**What is required:**
Your answer should consist only of the lines below from the one with "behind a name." through the one with "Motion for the", copied exactly.

Content starts

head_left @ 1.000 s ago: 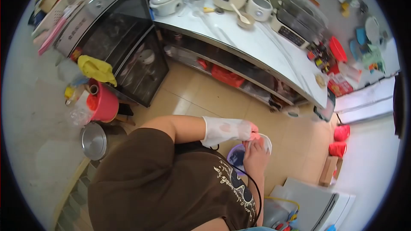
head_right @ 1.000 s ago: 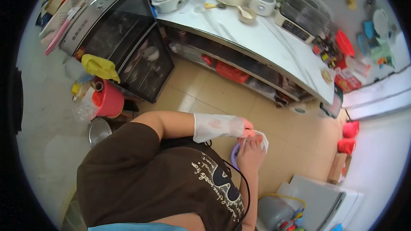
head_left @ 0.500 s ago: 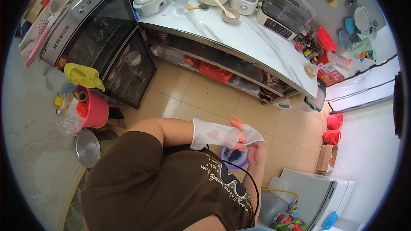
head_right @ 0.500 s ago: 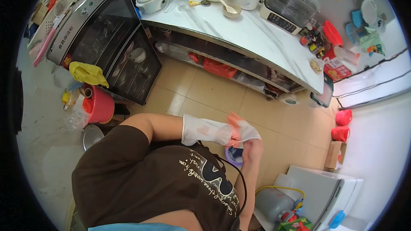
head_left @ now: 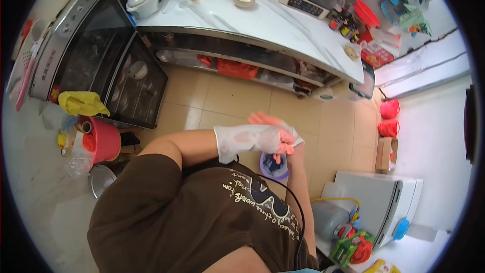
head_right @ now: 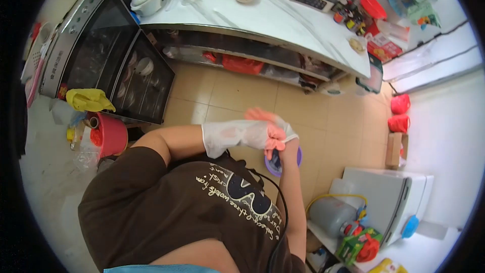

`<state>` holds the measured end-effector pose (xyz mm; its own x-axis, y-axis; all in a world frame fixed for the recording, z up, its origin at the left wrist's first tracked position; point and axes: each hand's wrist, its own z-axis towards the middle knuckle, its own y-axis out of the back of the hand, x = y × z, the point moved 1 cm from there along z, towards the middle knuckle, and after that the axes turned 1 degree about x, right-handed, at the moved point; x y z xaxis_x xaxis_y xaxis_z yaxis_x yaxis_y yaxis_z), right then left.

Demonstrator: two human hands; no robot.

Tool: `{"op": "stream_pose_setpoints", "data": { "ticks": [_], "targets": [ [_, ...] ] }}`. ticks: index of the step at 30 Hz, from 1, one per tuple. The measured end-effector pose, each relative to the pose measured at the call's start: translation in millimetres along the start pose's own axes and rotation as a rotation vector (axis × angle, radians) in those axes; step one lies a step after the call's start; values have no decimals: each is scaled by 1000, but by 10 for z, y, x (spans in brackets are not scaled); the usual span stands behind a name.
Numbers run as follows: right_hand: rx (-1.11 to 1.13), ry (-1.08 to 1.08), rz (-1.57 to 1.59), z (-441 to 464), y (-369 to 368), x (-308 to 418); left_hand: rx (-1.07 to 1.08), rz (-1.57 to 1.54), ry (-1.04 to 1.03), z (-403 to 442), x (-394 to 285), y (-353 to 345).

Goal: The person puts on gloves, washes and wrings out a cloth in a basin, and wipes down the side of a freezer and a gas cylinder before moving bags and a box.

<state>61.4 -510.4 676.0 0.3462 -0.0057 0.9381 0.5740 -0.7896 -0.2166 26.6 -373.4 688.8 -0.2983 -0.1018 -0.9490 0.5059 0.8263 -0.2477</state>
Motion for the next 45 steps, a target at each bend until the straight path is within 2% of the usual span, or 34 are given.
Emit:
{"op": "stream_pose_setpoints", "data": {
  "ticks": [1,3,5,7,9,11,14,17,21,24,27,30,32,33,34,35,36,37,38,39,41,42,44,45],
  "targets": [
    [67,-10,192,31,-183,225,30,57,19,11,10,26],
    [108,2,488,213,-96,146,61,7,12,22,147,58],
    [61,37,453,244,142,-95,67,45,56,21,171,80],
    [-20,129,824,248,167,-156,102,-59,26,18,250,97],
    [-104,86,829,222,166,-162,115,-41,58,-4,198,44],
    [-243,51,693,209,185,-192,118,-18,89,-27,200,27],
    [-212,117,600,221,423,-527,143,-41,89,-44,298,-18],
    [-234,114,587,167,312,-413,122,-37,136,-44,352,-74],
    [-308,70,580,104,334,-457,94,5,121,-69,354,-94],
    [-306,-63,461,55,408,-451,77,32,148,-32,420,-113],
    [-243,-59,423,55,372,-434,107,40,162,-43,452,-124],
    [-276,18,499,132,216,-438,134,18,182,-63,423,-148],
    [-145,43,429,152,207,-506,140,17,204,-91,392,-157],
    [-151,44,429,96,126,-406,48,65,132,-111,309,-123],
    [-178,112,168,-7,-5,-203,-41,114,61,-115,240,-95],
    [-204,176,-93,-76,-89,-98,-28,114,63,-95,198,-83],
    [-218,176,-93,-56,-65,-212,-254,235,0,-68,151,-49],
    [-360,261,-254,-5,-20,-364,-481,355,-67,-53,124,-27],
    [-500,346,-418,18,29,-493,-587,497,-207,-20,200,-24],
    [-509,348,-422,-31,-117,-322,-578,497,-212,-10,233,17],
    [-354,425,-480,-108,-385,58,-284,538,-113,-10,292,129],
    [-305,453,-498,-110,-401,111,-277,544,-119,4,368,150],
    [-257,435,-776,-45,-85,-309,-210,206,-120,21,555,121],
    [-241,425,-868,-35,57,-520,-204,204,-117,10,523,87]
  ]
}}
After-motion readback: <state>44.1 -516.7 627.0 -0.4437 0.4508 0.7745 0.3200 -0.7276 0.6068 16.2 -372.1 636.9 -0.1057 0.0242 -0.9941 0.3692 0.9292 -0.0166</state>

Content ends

**Solution to the problem:**
Tool: `{"op": "stream_pose_setpoints", "data": { "ticks": [_], "targets": [ [_, ...] ] }}`. ticks: index of the step at 30 Hz, from 1, one per tuple. The measured end-effector pose, each relative to the pose measured at the call's start: translation in millimetres along the start pose's own axes and rotation as a rotation vector (axis × angle, radians) in those axes; step one lies a step after the call's start; values have no decimals: each is scaled by 1000, but by 10 for z, y, x (spans in brackets are not scaled); the usual span stands behind a name.
Numbers run as follows: right_hand: rx (-1.11 to 1.13), ry (-1.08 to 1.08), rz (-1.57 to 1.59), z (-441 to 464), y (-369 to 368), x (-308 to 418); left_hand: rx (-1.07 to 1.08), rz (-1.57 to 1.54), ry (-1.04 to 1.03), z (-403 to 442), x (-394 to 285), y (-353 to 345).

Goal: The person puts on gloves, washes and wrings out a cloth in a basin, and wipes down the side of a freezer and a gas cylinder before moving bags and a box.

<state>61.4 -510.4 676.0 0.3462 -0.0057 0.9381 0.5740 -0.7896 -0.2166 26.6 -373.4 688.8 -0.2983 -0.1018 -0.9490 0.5059 0.8263 -0.2477</state>
Motion for the next 45 steps, a target at each bend until the straight path is within 2% of the usual span, or 34 are given.

Work on the answer is now done.